As a beginning point, organisations must ask the EOR whether its agreements with employees include such arrangements, and whether the arrangements reflect the laws of the specific country. It will likewise be essential to develop how those provisions will be enforced.

Think about migration issues.
Typically, organisations want to hire local personnel when working in a brand-new country. But where an EOR works with a foreign national who needs a work license or visa, there will be extra considerations. In lots of areas, just an entity with a presence in the nation can sponsor a visa, or the sponsor might have to be the entity for which the employee will really be supplying services.
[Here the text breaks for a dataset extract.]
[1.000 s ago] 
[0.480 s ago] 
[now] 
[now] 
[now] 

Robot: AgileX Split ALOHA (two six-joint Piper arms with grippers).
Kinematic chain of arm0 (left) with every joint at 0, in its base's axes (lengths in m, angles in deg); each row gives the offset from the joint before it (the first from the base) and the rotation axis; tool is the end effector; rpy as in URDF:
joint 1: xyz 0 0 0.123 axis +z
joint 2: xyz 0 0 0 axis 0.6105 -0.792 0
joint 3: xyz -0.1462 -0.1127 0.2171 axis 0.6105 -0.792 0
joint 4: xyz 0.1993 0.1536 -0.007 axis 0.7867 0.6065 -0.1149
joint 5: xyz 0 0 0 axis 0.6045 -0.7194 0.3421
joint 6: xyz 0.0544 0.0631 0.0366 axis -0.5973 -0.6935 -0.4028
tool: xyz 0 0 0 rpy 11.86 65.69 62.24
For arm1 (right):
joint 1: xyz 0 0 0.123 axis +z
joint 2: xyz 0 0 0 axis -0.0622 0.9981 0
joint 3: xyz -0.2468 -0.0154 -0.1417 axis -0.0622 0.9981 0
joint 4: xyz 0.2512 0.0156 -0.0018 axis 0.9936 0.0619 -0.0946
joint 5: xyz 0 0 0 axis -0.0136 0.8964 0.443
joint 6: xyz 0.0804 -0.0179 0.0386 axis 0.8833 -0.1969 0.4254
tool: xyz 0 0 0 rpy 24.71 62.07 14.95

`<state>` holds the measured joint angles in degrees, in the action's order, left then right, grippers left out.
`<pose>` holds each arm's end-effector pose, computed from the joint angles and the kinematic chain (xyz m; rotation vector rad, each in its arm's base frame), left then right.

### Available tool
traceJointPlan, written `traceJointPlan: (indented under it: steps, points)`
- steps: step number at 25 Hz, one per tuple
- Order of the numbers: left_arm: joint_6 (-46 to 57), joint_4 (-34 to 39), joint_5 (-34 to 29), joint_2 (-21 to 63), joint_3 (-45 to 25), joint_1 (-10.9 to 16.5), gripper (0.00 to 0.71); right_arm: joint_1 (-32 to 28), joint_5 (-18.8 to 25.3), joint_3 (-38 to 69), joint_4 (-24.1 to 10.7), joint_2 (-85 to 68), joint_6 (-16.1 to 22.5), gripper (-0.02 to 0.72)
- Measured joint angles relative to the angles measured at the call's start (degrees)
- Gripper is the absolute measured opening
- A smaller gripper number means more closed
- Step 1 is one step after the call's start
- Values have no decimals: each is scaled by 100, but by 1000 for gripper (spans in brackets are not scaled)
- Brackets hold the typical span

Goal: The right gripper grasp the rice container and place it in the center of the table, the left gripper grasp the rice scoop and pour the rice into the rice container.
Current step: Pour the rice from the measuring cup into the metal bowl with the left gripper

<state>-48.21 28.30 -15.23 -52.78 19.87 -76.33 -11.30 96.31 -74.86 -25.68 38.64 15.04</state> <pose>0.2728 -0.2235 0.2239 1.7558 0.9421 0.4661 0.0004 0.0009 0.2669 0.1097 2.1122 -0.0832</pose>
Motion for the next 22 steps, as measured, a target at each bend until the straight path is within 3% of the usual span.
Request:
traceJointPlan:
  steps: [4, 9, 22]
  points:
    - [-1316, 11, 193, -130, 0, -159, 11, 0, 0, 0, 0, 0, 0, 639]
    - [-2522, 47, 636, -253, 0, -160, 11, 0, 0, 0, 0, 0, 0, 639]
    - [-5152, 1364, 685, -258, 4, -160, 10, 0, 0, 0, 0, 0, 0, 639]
It is essential to discuss this with the EOR ahead of time.

Get the basics right.
Before choosing how to continue, organisations need to talk to possible EORs to establish their understanding and technique to all these concerns and risks. It likewise makes sense to undertake some independent research into the legal and tax frameworks of any new country. Corporate tax (irreversible facility) and individual withholding tax requirements will be relevant here. Payroll Compliance Audit Procedures

In addition, it is vital to evaluate the contract with the EOR to develop the allotment of liabilities between the parties. For example, which entity will pick up any termination expenses or monetary liability for failure to abide by compulsory employment guidelines?